Investing in your child’s education: it’s cheaper than you think

February 21, 2023 0 Comments

Investing in your child’s education doesn’t always mean starting a college tuition fund or opening a CD in your 10-year-old’s name in the hopes that it will multiply before you get your acceptance letter from college. There are forms other than financial aid that may be more beneficial to your child’s education and won’t break your bank account. The following five suggestions may very well provide a greater return on your child’s educational investment, especially if established early in his or her educational career:

First: homework. There are differing opinions among teachers regarding the amount and type of homework to provide. However, most teachers agree that when a parent is involved in some way in completing a student’s homework, that student has a greater chance of success. Whether or not a child has someone to help with his homework each night is a great indication of whether he will understand the material. The fact is simple: even the best teachers have to teach a whole group of students at once, while a parent can work one on one with the child. This is a very important factor. Teachers will jump through hoops just to set aside a few minutes a day to teach a smaller group of students. Student learning increases dramatically when teachers have fewer students, so the more one-on-one time you have with your child at home, the more your child will learn. Every minute you can take to read or practice or review with them one on one will do wonders for their education.

Second: Respect and support your child’s teacher. When I was growing up, parents and teachers were on the same page. Somehow this has changed where the student and parent often oppose the teacher. This has horrible repercussions for the child’s ability to learn. Working together always works better than working individually. If a parent says one word of disrespect or disapproval at the dinner table the night before, a student is much more likely to discredit much of what the teacher says the next day. By openly showing that he does not support the teacher’s decisions, he is teaching his son that it is okay for him to do the same in the classroom. If a student does not respect her teacher, learning becomes much more difficult.

Third: Use technology wisely. Technology plays an increasingly important role in education today. However, it can also be a huge distraction. Set priorities and rules for technology in your home. This may sound like common sense, but common sense isn’t always so common, and technology is having a negative effect on many students’ education. For example, spending hours and hours on a gaming system before starting homework late at night makes homework much less effective. Children become less involved in homework and completing it becomes a battle with parents instead of a learning routine that is established early in the evening. On the plus side, teach your child how to use technology to enrich and enhance her learning through the use of online resources and materials.

Fourth: Get involved in the classroom. This tip is primarily intended for parents of elementary-age children. Many teachers appreciate parent volunteers. The time you spend in your child’s classroom is invaluable! It will help you better understand the events and situations that occur in the classroom and in your child’s life. It will help you understand different procedures and systems in the environment where they spend most of their day so that you can better help them with any issues that arise socially or academically. It also helps show your child that you value her learning and take the time when you can support him and her teacher.
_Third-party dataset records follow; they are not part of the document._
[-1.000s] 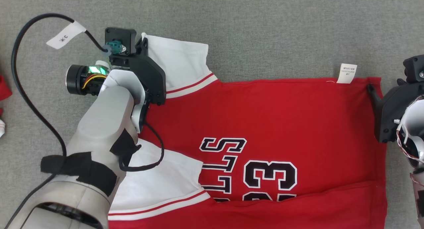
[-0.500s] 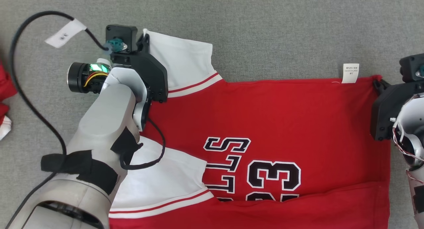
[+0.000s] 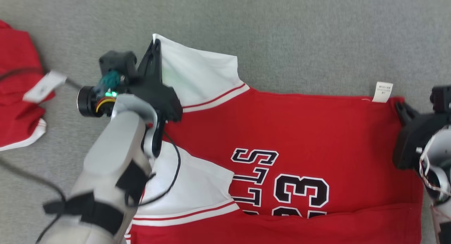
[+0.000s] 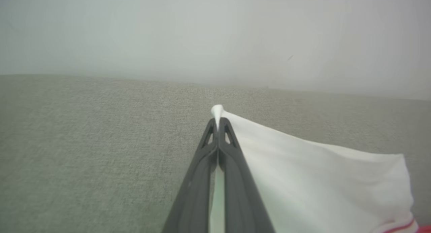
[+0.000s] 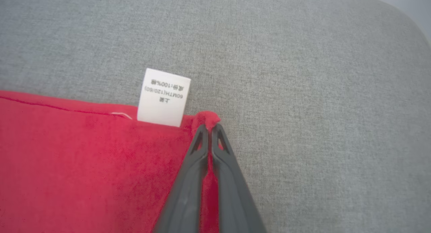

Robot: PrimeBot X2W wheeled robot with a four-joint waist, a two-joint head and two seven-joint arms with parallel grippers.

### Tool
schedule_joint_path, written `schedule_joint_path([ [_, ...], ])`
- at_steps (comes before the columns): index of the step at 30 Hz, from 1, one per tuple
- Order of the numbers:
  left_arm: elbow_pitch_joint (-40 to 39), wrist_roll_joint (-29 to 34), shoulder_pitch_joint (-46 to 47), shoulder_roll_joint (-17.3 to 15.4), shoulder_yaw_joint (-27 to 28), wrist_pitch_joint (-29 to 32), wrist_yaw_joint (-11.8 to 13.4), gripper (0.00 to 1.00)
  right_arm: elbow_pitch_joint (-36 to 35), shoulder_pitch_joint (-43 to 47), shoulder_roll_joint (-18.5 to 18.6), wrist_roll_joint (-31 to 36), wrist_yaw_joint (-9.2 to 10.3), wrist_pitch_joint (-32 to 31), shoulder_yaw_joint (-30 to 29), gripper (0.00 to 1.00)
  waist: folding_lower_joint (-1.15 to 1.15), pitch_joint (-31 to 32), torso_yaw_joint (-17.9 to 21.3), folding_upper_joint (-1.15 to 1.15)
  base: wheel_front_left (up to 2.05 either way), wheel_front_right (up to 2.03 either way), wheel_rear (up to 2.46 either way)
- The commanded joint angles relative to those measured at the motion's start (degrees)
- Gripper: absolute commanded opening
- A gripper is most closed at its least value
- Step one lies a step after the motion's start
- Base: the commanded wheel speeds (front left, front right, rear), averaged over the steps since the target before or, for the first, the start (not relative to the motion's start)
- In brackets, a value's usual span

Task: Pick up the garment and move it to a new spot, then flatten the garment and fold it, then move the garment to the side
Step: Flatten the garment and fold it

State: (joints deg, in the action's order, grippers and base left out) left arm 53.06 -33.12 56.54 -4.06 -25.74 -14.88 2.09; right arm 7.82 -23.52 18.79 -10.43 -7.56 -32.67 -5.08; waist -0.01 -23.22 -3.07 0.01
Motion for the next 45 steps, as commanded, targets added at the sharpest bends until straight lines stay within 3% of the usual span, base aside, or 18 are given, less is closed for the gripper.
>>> schedule_joint_path([
  [1,-3.77,1.71,-3.78,-0.99,0.56,-0.29,0.54,0.00,-0.41,1.71,0.16,-0.36,0.15,0.38,-0.29,0.00,0.01,2.20,-1.11,-0.01,0.00,0.00,0.00],
  [9,-27.20,3.69,-24.67,-2.96,4.43,-0.27,2.70,0.00,-2.09,8.56,1.80,-0.81,0.15,-0.01,-1.80,0.00,0.01,6.80,-2.86,-0.01,0.00,0.00,0.00],
  [17,-39.29,1.44,-40.26,-4.18,5.88,0.66,5.89,0.00,-2.28,12.59,2.53,-2.16,0.15,-1.05,-0.13,0.00,0.01,9.64,-3.59,-0.01,0.00,0.00,0.00],
  [21,-43.53,-0.35,-46.31,-4.10,5.49,2.40,6.93,0.00,-1.36,13.82,4.67,-2.75,0.15,-2.56,0.78,0.00,0.01,10.63,-4.34,-0.01,0.00,0.00,0.00],
  [28,-45.21,-1.54,-50.99,-3.52,4.13,4.21,7.40,0.00,-4.02,18.93,6.80,-4.14,0.15,-7.31,-2.01,0.00,0.01,12.47,-6.62,-0.01,0.00,0.00,0.00],
  [39,-40.82,-4.35,-53.01,-2.96,4.40,4.35,6.76,0.00,-21.27,33.16,1.72,-6.07,0.15,-17.50,-8.80,0.00,0.01,12.80,-6.70,-0.01,0.00,0.00,0.00],
  [45,-38.41,-5.03,-53.59,-2.65,3.51,6.27,6.95,0.00,-24.06,34.95,-0.59,-5.05,0.15,-19.66,-8.11,0.00,0.01,12.43,-5.93,-0.01,0.00,0.00,0.00],
])
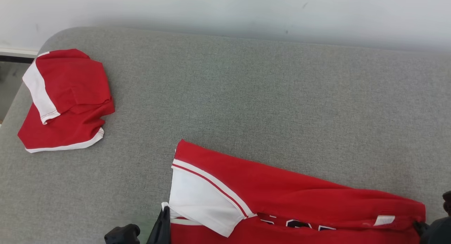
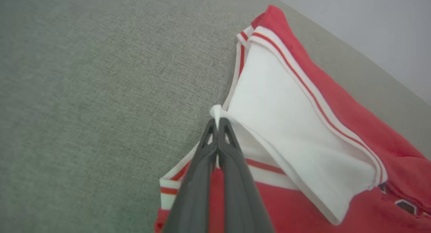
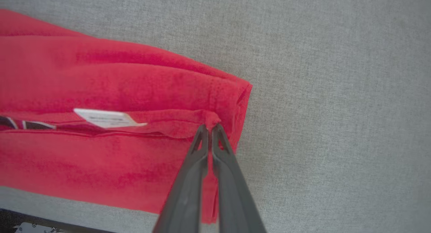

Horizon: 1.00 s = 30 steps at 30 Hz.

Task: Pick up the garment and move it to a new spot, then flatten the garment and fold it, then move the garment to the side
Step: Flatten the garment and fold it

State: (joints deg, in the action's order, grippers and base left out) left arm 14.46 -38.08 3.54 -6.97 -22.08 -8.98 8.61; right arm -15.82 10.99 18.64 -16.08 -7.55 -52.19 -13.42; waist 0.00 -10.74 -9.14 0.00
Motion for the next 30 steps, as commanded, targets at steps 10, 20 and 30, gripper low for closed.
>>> schedule_joint_path([
  [10,1.23,0.35,-1.88,0.35,-0.91,0.91,2.18,0.00,-0.85,-0.25,-3.10,3.14,0.14,-1.07,-0.44,1.00,0.00,0.35,-0.23,0.00,0.00,0.00,0.00],
  [20,2.53,0.41,-2.55,-0.46,-1.02,1.05,2.87,1.00,-3.56,-1.58,-6.34,3.58,0.14,0.77,-2.46,1.00,0.00,1.34,-0.57,0.00,0.00,0.00,0.00],
  [30,-5.31,3.38,-4.24,-5.17,5.44,-5.88,1.75,1.00,-7.22,-0.92,-13.78,0.87,0.14,8.67,-7.25,1.00,0.00,3.73,0.18,0.00,0.00,0.00,0.00],
])
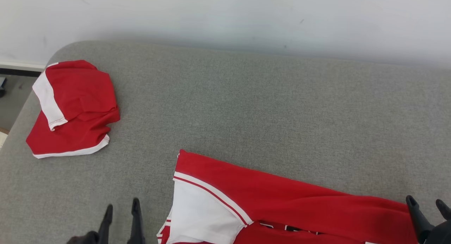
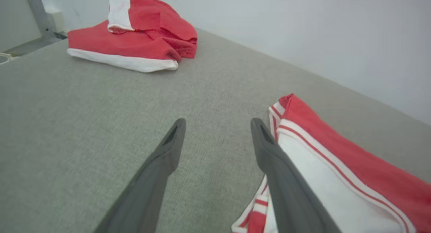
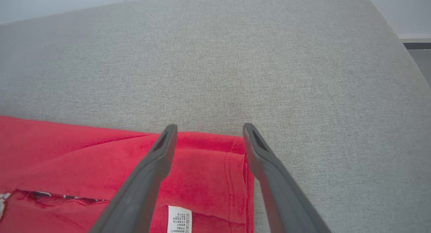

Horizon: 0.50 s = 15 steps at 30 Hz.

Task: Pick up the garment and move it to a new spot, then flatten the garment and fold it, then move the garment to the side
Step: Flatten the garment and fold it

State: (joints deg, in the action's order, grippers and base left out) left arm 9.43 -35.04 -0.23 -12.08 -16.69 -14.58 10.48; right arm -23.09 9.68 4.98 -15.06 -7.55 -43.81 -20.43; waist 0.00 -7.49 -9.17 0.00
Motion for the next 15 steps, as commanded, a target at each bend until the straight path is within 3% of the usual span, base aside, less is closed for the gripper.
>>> schedule_joint_path([
  [1,-0.28,0.33,-0.47,-0.06,0.06,-0.28,-0.12,1.00,0.06,0.40,-0.12,-0.15,0.14,0.29,-0.24,1.00,0.00,0.48,0.21,0.00,0.00,0.00,0.00],
  [6,-11.59,8.18,-1.84,2.73,7.32,-0.54,-4.56,1.00,9.62,0.84,-2.00,-2.02,0.14,12.38,0.48,1.00,0.00,2.73,0.85,0.00,0.00,0.00,0.00],
  [15,-15.13,12.82,-5.76,6.78,14.29,-0.57,-13.78,1.00,25.03,0.36,-2.06,-3.99,0.14,22.81,4.66,1.00,0.00,3.94,2.75,0.00,0.00,0.00,0.00],
])
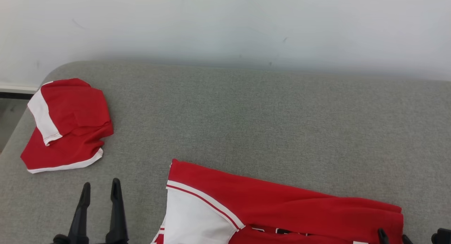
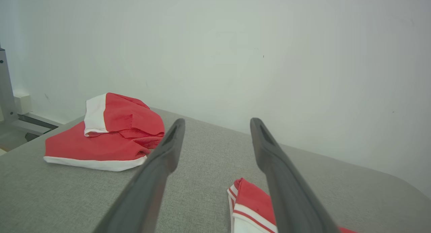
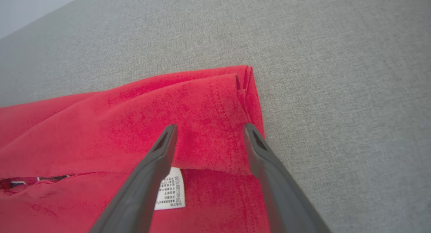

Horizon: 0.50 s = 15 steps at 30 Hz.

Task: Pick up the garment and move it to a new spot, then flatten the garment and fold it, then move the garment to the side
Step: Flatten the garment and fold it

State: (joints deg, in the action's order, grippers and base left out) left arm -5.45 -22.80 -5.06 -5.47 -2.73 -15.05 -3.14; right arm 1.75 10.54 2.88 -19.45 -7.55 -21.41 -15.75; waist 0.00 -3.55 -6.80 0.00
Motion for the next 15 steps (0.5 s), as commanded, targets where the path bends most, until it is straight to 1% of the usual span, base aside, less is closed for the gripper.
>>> schedule_joint_path([
  [1,-0.26,0.68,-1.08,0.35,0.95,-0.11,-0.81,1.00,1.19,-1.06,0.02,0.80,0.14,1.02,0.04,1.00,0.00,-0.19,0.56,0.00,0.00,0.00,0.00],
  [6,0.27,0.94,-1.28,0.63,3.19,-0.11,-2.90,1.00,5.34,-3.35,0.01,3.58,0.14,2.63,-1.15,1.00,0.00,-1.11,1.13,0.00,0.00,0.00,0.00],
  [9,0.49,1.09,-1.08,0.78,3.85,-0.11,-3.25,1.00,6.83,-4.46,0.00,4.53,0.14,2.73,-1.94,1.00,0.00,-1.36,1.18,0.00,0.00,0.00,0.00],
  [15,1.79,1.31,0.09,1.32,3.32,-0.12,-3.90,1.00,10.94,-6.98,0.01,6.00,0.14,0.72,-3.73,1.00,0.00,-2.04,0.71,0.00,0.00,0.00,0.00],
])
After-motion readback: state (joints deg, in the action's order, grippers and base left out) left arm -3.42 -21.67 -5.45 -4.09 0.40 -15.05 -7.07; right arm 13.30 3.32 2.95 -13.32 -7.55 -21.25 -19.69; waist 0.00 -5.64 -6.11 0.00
Fifth: Communicate with the teacher. This is an underused tool in education. Both parents and teachers work toward the same goal of helping the same child learn. Communication is essential! Teachers could use your tips on how to help your child when he is having trouble with something going on at home. Similarly, parents could use the help of a teacher when students are struggling academically. When parents and teachers work as a team, the child can feel the support network around her and the workloads of both adults are lightened. When communicating, a teacher knows that he is involved and appreciates and respects the work that he does for his child. They will include you in more information when they know you are interested. Communication is essential for parents and teachers to work as a team to help the child succeed.

If you can embed these five core principles into your child’s experience early on, then their chances of higher education will increase significantly before they start thinking about college. No matter how large a child’s college fund is, if they don’t have a foundation of respect and value for education, it will be much more difficult for them to succeed.